As simple as the first example! CrossPy handles the complexity of cross-device manipulation and thus eliminates the burden of tedious programming. The printed `cx` is a CrossPy array across two devices where the range `[0:5]` is on one and `[5:10]` is on the other.

In [5]:
print(cx.shape)
print(cx.device)

(10,)
[<CPU 0>, <CUDA Device 0>]


We can also start from the original large array and let CrossPy handle the partitioning, without adding to the lines of code:

In [6]:
from crosspy import cpu, gpu

ax = xp.array(a_origin, distribution=[cpu(0), gpu(0)], axis=0)
bx = xp.array(b_origin, distribution=[cpu(0), gpu(0)], axis=0)
cx = ax + bx
print(cx)

array([1.95264092, 0.68129014, 0.86476446, 1.15659911, 1.38821283])@<CPU 0>; array([1.54767908, 1.51356108, 1.16500384, 0.12428594, 1.62914811])@<CUDA Device 0>


This example shows the power of CrossPy that, for a single-device implementation to migrate to a multi-device version, we only need to initialize the arrays with CrossPy and specify how we want the array to be distributed.

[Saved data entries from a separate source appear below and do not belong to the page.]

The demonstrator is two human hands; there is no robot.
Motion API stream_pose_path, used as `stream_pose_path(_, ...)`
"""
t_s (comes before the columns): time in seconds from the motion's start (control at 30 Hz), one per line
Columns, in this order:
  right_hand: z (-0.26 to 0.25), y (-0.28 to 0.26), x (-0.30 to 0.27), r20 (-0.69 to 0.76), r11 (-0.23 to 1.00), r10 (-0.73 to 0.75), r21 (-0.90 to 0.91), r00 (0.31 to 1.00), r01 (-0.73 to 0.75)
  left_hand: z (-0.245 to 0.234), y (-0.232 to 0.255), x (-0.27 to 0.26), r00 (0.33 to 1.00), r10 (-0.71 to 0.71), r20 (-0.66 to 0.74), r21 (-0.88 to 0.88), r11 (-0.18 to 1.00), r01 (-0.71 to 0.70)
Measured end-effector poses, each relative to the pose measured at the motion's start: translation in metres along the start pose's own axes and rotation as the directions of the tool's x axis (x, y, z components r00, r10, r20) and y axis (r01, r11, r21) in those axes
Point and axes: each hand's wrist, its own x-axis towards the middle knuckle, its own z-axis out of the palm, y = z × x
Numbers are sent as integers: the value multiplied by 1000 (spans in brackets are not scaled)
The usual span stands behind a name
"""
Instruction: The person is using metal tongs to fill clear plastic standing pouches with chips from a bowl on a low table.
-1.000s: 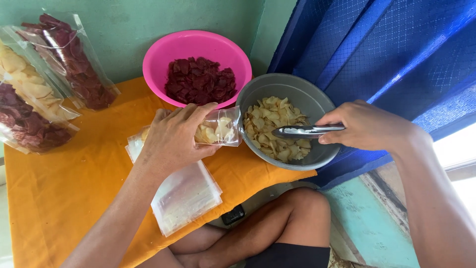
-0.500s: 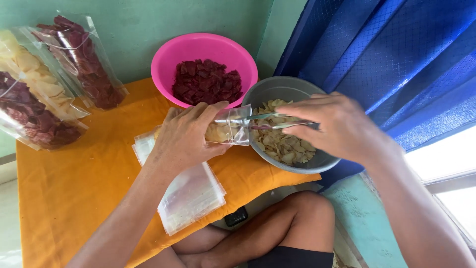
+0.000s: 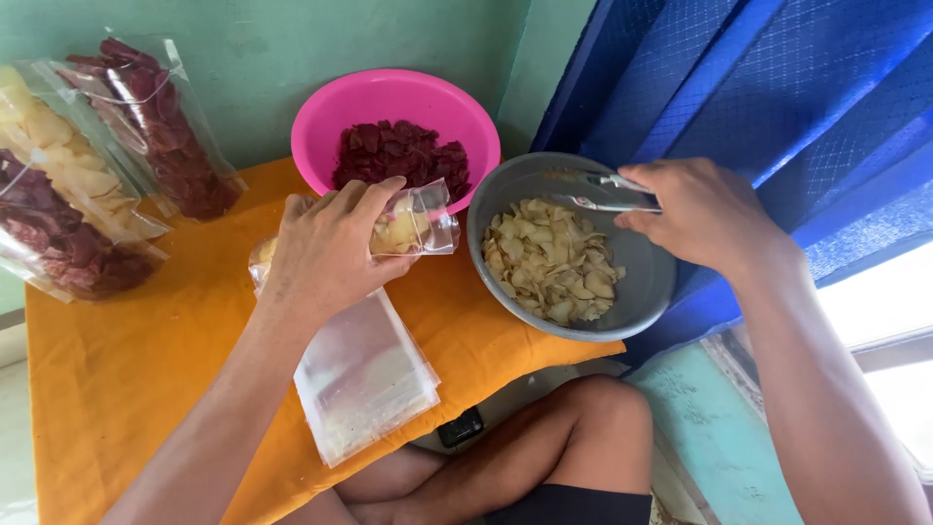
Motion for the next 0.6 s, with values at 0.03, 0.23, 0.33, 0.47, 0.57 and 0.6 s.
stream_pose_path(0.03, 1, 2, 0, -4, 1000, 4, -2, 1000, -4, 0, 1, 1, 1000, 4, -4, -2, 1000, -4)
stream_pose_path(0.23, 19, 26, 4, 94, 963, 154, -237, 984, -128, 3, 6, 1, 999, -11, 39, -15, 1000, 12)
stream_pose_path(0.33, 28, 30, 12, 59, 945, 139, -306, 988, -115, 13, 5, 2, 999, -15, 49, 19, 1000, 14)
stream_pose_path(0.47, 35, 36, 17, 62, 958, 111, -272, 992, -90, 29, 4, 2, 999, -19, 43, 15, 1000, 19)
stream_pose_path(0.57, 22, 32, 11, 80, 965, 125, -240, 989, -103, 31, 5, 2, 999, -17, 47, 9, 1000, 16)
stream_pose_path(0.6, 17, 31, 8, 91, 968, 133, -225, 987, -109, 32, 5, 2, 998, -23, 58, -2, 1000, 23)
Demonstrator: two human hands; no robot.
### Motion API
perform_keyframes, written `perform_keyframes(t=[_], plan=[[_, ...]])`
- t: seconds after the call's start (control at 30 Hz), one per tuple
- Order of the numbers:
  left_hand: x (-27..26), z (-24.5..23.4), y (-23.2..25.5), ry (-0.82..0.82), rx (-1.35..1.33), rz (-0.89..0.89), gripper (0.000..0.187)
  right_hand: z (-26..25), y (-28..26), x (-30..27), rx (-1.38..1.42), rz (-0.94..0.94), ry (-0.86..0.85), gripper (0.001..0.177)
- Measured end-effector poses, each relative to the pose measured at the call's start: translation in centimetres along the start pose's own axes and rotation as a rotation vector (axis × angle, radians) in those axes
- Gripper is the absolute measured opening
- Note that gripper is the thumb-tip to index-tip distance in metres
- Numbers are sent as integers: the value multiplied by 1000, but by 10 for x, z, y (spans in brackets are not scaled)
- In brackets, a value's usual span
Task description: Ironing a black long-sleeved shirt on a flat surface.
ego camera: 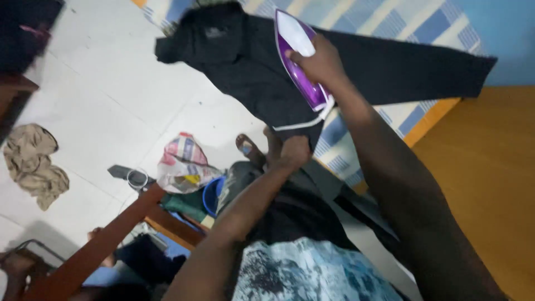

Here we highlight an incomplete list of CrossPy features:

- [Flexible data distribution (including uniform partitioning and arbitrary coloring)](start/quickstart.ipynb#array-creation)

- [Distribution-agnostic data transfer interfaces](start/quickstart.ipynb#array-creation)


More details can be found in this documentation.